Required action =>
One number, and no other words, should make up the answer: how many lines of the listing contain the string "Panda".

=== Section Start ===

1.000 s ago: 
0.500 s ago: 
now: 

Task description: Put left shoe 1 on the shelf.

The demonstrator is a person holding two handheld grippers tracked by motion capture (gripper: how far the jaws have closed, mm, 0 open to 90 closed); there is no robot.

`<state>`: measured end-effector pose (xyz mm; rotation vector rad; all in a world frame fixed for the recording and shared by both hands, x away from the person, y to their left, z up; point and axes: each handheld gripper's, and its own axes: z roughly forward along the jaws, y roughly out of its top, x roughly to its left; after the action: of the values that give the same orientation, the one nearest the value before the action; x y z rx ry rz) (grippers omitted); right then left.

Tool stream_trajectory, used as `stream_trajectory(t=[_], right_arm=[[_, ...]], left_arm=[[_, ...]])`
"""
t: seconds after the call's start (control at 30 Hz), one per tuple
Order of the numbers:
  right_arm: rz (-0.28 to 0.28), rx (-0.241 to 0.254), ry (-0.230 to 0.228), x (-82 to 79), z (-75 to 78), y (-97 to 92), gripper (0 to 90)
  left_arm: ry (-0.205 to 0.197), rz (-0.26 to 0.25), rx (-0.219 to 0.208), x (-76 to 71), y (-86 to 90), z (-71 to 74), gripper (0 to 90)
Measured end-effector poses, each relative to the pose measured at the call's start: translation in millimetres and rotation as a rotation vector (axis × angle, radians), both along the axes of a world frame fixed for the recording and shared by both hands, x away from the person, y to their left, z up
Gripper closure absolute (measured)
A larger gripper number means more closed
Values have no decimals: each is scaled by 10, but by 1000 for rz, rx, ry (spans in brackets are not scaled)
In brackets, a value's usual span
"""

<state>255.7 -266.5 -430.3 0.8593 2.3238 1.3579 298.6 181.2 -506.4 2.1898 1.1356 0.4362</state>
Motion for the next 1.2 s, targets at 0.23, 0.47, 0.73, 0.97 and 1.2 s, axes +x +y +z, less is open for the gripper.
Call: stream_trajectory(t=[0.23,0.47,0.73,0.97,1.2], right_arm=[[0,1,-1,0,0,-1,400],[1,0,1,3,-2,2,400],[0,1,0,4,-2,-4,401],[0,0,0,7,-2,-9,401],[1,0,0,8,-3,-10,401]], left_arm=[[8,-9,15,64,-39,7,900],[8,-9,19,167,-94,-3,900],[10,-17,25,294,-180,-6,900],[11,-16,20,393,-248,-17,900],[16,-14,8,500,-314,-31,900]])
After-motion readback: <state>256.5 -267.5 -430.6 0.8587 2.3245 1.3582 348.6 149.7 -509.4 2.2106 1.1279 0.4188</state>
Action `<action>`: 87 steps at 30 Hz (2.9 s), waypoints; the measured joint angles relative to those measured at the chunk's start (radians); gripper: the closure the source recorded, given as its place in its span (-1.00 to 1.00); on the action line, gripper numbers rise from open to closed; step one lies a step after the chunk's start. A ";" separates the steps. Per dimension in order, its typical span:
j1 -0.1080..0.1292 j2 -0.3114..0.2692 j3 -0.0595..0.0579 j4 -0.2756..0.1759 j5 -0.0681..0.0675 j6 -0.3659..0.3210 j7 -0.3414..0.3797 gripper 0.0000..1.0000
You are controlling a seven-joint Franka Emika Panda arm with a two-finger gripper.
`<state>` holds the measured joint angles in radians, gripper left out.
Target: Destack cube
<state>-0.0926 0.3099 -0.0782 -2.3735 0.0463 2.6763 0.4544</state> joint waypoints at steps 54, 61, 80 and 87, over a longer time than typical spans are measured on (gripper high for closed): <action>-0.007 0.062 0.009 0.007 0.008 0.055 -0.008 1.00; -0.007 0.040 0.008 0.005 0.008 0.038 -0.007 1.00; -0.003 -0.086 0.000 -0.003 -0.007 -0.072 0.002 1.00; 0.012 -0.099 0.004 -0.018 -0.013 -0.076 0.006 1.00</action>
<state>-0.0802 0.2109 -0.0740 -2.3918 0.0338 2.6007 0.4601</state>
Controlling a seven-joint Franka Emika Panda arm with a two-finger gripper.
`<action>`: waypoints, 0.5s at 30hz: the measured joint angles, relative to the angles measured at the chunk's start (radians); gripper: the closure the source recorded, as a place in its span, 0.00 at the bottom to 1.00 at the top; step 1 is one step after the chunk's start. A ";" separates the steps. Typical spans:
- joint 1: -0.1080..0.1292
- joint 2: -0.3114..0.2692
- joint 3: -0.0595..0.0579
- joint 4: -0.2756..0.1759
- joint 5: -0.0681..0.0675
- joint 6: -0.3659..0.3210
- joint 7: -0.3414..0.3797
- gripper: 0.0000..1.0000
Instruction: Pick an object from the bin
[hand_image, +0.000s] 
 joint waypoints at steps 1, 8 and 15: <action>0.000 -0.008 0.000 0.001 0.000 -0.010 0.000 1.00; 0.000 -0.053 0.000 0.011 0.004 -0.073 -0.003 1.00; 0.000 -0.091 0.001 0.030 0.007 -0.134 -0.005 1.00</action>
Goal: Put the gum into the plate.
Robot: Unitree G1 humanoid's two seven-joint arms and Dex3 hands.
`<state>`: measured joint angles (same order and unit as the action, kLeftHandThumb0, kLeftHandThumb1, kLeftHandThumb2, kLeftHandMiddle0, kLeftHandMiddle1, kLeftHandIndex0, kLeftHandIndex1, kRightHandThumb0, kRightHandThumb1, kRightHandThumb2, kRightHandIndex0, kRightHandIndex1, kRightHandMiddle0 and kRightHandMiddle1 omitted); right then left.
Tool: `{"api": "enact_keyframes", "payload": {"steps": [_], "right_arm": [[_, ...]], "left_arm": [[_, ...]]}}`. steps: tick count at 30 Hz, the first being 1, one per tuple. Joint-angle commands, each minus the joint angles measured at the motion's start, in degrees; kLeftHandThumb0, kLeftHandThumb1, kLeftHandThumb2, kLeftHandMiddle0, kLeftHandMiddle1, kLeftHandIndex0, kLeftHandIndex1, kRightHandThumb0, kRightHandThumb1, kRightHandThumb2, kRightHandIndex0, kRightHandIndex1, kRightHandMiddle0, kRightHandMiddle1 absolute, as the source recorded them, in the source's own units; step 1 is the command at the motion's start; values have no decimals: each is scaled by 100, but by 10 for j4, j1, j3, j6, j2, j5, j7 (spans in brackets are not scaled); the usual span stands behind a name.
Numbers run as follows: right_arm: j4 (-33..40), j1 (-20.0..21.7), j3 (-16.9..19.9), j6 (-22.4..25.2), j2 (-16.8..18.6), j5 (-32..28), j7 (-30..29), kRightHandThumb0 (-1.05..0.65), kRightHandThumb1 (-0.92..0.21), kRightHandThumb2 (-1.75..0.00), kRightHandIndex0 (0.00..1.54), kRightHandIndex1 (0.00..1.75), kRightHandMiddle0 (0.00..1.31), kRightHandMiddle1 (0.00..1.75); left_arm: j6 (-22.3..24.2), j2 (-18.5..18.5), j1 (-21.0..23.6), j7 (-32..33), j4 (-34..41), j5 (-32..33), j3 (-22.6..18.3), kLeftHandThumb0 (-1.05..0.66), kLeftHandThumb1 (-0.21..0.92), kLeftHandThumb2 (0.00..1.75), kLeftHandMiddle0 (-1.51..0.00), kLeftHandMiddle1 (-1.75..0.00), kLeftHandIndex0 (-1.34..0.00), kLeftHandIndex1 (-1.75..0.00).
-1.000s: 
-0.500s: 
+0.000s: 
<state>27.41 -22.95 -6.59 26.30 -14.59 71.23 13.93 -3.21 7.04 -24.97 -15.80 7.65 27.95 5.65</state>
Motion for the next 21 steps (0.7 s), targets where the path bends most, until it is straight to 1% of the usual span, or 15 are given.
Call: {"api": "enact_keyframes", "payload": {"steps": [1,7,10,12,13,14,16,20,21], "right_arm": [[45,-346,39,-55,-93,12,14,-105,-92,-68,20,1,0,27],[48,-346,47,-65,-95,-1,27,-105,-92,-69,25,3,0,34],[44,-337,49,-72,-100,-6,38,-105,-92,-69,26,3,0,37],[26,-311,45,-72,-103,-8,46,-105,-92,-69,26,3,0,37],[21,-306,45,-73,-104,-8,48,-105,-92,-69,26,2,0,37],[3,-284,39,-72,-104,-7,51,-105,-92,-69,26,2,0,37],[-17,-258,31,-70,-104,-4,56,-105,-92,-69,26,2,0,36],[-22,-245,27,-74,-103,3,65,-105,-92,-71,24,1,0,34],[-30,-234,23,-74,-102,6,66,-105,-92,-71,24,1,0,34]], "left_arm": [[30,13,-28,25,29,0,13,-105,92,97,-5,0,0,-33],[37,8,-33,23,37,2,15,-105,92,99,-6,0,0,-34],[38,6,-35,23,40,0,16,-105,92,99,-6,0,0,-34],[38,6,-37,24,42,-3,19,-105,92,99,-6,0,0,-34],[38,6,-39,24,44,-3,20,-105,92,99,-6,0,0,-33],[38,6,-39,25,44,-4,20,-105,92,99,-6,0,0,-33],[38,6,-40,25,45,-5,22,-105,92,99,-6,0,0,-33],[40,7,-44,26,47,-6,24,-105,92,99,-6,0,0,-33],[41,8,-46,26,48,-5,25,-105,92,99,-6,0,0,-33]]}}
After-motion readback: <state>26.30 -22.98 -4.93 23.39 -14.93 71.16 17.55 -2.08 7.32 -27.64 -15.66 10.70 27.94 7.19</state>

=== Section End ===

Answer to this problem =>
2